Investor Points of Few – The Pensions Gamble…

When an employer commits to making a specific pension payment or a lump sum to you (or even a combination of the two) when you get to retirement age, they call that a Defined Benefit pension. Your employer comes up with the amount of that Defined Benefit (DB) based on a mathematical formula that includes things like your earning’s history, how long you worked there and your age.

By Alan Steel

“DB or not DB, that is the question
Whether it is nobler in the mind to suffer
The slings and arrows of outrageous fortune
Or to keep my pension rights where they are…”

(My apologies to Hamlet.)

Defined Benefit pensions?

Well, there are a lot of folks out there, driven by the opinions of celebrity commentators and other “experts” who think that it’s a good idea to take your accumulated pensions rights – those that are guaranteed by an employer backed Final Salary Pension Scheme – and transfer them out into your own plan and manage them yourself.

I don’t.

When you do that you’re gambling on that money performing better – with you looking after it – than the guaranteed return you would have in the Final Salary Scheme…and also that you’ll not live too long and subsequently run out of money.

Some folks are calling that option “freedom.”

It sure doesn’t sound like that to me.

Sadly, pensions holders are very confused about Defined Benefits because they really haven’t been clearly defined at all (no changes there, then).

In fact, even the FCA regulator is still trying to figure out what kind of guidance to give to folks about this, and it’s been two years since former Chancellor George Osborne allowed this lunacy to happen – he was trying to creatively raise taxes without folks complaining about how he was doing it, by opening the door to accessing Direct Benefits.

Thanks George.

Now, as with anything in life, love or money, there are the rare occasions when this route is actually suitable.
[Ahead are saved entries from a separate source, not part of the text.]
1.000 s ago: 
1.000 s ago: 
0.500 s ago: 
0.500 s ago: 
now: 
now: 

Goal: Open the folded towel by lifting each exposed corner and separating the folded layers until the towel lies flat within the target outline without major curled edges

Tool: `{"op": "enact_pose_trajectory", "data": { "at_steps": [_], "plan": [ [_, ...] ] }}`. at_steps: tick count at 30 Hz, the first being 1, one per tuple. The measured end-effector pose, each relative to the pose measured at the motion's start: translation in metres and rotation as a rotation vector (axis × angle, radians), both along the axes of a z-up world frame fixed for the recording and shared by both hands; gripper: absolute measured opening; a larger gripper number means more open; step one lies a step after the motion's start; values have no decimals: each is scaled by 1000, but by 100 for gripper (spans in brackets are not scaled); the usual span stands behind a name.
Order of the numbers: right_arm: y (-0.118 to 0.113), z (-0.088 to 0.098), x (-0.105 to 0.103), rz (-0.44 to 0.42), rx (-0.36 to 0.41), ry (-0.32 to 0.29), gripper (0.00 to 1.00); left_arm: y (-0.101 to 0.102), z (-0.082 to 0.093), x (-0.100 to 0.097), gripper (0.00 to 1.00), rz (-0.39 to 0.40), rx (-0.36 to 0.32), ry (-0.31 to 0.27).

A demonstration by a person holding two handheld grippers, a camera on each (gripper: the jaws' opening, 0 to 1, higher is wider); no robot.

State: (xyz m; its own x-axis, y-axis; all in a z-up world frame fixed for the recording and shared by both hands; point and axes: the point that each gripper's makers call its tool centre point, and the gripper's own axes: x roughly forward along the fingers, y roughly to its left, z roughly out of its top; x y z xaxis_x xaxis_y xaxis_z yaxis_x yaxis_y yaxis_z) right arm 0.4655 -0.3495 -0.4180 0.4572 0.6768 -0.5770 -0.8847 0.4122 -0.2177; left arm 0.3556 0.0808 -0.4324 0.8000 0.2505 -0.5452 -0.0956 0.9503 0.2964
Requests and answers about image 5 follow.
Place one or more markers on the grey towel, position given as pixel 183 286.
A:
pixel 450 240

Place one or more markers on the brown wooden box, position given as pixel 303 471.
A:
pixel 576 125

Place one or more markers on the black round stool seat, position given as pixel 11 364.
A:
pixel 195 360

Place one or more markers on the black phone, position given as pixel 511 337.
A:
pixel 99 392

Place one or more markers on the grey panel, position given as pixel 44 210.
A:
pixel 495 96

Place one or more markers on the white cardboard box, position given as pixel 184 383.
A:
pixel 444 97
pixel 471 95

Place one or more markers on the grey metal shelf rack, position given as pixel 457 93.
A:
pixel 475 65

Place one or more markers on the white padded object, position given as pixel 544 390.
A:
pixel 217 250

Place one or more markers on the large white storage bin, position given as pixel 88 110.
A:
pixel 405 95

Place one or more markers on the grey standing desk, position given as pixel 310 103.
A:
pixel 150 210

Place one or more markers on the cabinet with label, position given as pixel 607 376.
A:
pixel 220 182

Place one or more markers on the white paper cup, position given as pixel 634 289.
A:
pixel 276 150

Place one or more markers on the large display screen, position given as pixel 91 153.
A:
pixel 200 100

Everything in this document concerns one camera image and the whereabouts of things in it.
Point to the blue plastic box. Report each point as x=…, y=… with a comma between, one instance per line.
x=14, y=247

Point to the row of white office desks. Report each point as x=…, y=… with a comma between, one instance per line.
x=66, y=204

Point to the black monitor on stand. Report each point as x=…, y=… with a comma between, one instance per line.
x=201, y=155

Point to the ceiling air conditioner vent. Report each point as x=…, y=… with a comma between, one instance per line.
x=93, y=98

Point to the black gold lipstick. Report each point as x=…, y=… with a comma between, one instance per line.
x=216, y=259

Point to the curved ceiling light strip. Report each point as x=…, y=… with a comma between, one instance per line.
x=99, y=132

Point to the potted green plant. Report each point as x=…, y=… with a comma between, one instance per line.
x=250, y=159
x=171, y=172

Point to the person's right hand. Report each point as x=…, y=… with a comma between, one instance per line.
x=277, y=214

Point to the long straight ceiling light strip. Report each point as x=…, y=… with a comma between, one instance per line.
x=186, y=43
From my firm’s perspective that happens about one in ten times (based on the enquiries we’ve had since this change came into place).

But you have to make the risks of doing so clear to folks…very clear.

Here’s a few problems you may not have thought about…

Ever wonder why you’re being told you’ve won the lottery by grabbing a transfer value that’s too good to be true, while at the same time your employer (or former employer) is rubbing his/her hands with glee that you took the bait?

You think you’ve won a watch, while your former employer is high-fiving everyone in the office.

Do you think they know something that you don’t?

Well, they reckon they’ve dumped an expensive liability onto you and saved themselves a fortune.

Oh and by the way…I take it that you know how long you and your partner are going to live, and what you’ll need for an increasing income guaranteed, come what may; which disappeared, of course, when you transferred into your own “control.”

Feel confident about your knowledge on longevity and investment issues do you?

Now ask yourself: If you had done this 10 years ago, removed 5% income from your personal plan for two years, discovered to your horror that the UK stock market fell 50% in the short term (as it did), and your “lottery win” had plummeted in value…how would you feel?

And what would you have done next?

Now…does all that sound like the type of place you’d want to land your retirement nest egg?

So don’t just listen to one side of an argument.

Take some good advice from folks who want to do the right thing for you…not them.

Because after all, it’s your money we’re talking about here.